Values for continuous variables are expressed as mean ± standard deviation; values for categorical variables given as number (percentage).

CVD= cardiovascular disease; BMI=body mass index; ACE = angiotensin converting enzyme inhibitor; ARB=angiotensin receptor blocker; eGFR= estimated glomerular filtration rate; HDL= high density lipoprotein; LDL= low density lipoprotein; iPTH=intact parathyroid hormone; FGF23=fibroblast growth factor-23.

conversion factors for units: eGFR in ml/min/1.73m2 to mL/s/1.73m2 ×0.01667; serum 25(OH)D in ng/mL to nmol/L ×2.496; 1,25(OH)2D in pg/mL to pmol/L ×2.6; serum calcium in mg/dL to mmol/L × 0.2495; serum phosphorus in mg/dL to mmol/L ×0.3229; Serum hemoglobin and albumin in g/dL to g/L × 10; serum cholesterol mg/dL in mmol/L × 0.02586; serum triglycerides in mg/dL to mmol/L × 0.01129.
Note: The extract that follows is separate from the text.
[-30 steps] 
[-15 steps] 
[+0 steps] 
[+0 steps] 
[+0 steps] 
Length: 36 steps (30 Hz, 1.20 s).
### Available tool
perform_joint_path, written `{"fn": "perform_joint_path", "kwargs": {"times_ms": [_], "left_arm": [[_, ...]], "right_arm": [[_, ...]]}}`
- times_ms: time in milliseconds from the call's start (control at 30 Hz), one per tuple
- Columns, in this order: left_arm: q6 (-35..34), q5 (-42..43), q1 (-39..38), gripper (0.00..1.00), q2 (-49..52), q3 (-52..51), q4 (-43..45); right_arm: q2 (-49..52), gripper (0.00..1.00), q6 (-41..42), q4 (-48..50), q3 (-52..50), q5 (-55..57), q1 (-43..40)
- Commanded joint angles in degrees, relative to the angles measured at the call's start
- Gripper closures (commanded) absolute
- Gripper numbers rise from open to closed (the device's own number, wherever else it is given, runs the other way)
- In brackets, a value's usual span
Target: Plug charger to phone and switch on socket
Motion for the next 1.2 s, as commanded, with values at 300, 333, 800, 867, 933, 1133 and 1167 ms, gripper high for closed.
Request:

Circulating Plasma Concentrations of 25(OH)D and 1,25(OH)2D

In this cohort of 1,099 advanced CKD patients only 17.2% of subjects had 25(OH)D concentrations greater than 30 ng/mL, whereas 69.4% had plasma 25(OH)D concentration ranging between 10-30 ng/ml; the remaining 13.4% were severely 25(OH)D-deficient (<10 ng/mL). There were significant variations in serum 25(OH)D concentrations between races (21.9±10.1 ng/mL in Caucasians vs. 15.9±8.9 ng/mL in African-Americans; p<0.001). Furthermore, diabetics were also more likely to have lower 25(OH)D concentrations than those without diabetes (19.3±9.7 vs 22.3±10.7 ng/mL, p<0.001). The mean plasma concentration of 1,25(OH)2D was 20.1±10.6 pg/mL. Mineral metabolism biomarkers according to 25(OH)D subgroups and 1,25(OH)D tertiles are depicted in Table 2.

Table 2.

Markers of Mineral Metabolism and Kidney Function

25-hydroxyvitamin D
< 10 ng/mL
(n=147)		 10-30 ng/mL
(n=763)		 > 30 ng/mL
(n=189)		 P-value
Calcium (mg/dL) 8.8 ± 0.8 8.9 ± 0.7 8.9 ± 0.6 0.06
Phosphorus (mg/dL) 4.4 ± 1.3 4.4 ± 1.4 4.2 ± 1.0 0.1
1,25(OH)2D (pg/mL) 13.9 ± 6.7 19.9 ± 10.0 26.7 ± 11.7 <0.001
iPTH (pg/mL) 192 [123-355] 149 [91-247] 114 [66-186] <0.001
FGF-23 (RU/mL) 330 [192-984] 405 [225-947] 307 [206-809] 0.9
eGFR (mL/min/1.73m2 ) 18 ± 7.0 18 ± 6.3 19 ± 6.4 0.1
1,25-dihydroxyvitamin D
< 15 pg/mL
(n=367)		 15-22 pg/mL
(n=366)		 > 22 pg/mL
(n=366)		 P-value
Calcium (mg/dL) 8.9 ± 0.8 8.9 ± 0.7 8.9 ± 0.6 0.7
Phosphorus (mg/dL) 4.8 ± 1.3 4.3 ± 1.1 4.1 ± 1.5 <0.001
25(OH)D (ng/mL) 15.9 ± 8.1 20.8 ± 9.9 25.4 ± 10.4 <0.001
iPTH (pg/mL) 172 [94-291] 155 [97-245] 128 [77-208] <0.001
FGF-23 (RU/mL) 674 [330-1465] 345 [218-733] 256 [170-586] <0.001
eGFR (mL/min/1.73m2) 16 ± 5.3 18 ± 6.2 20 ± 6.8 <0.001
Open in a new tab

Unless otherwise specified, values are expressed as means ± standard deviation or median [25th-75th percentile]. Abbreviations: 25(OH)D=25-hydroxyvitamin D; 1,25(OH)2=1,25-dihydroxyvitamin D; iPTH=intact parathyroid hormone; FGF23=fibroblast growth factor-23; eGFR=estimated glomerular filtration rate. conversion factors for units: serum calcium in mg/dL to mmol/L ×0.2495; serum phosphorus in mg/dL to mmol/L × 0.3229; Serum 1,25(OH)2D in pg/mL to pmol/L ×2.6; serum 25(OH)D in ng/mL to nmol/L × 2.496; eGFR in ml/min/1.73m2 to mL/s/1.73m2 × 0.01667.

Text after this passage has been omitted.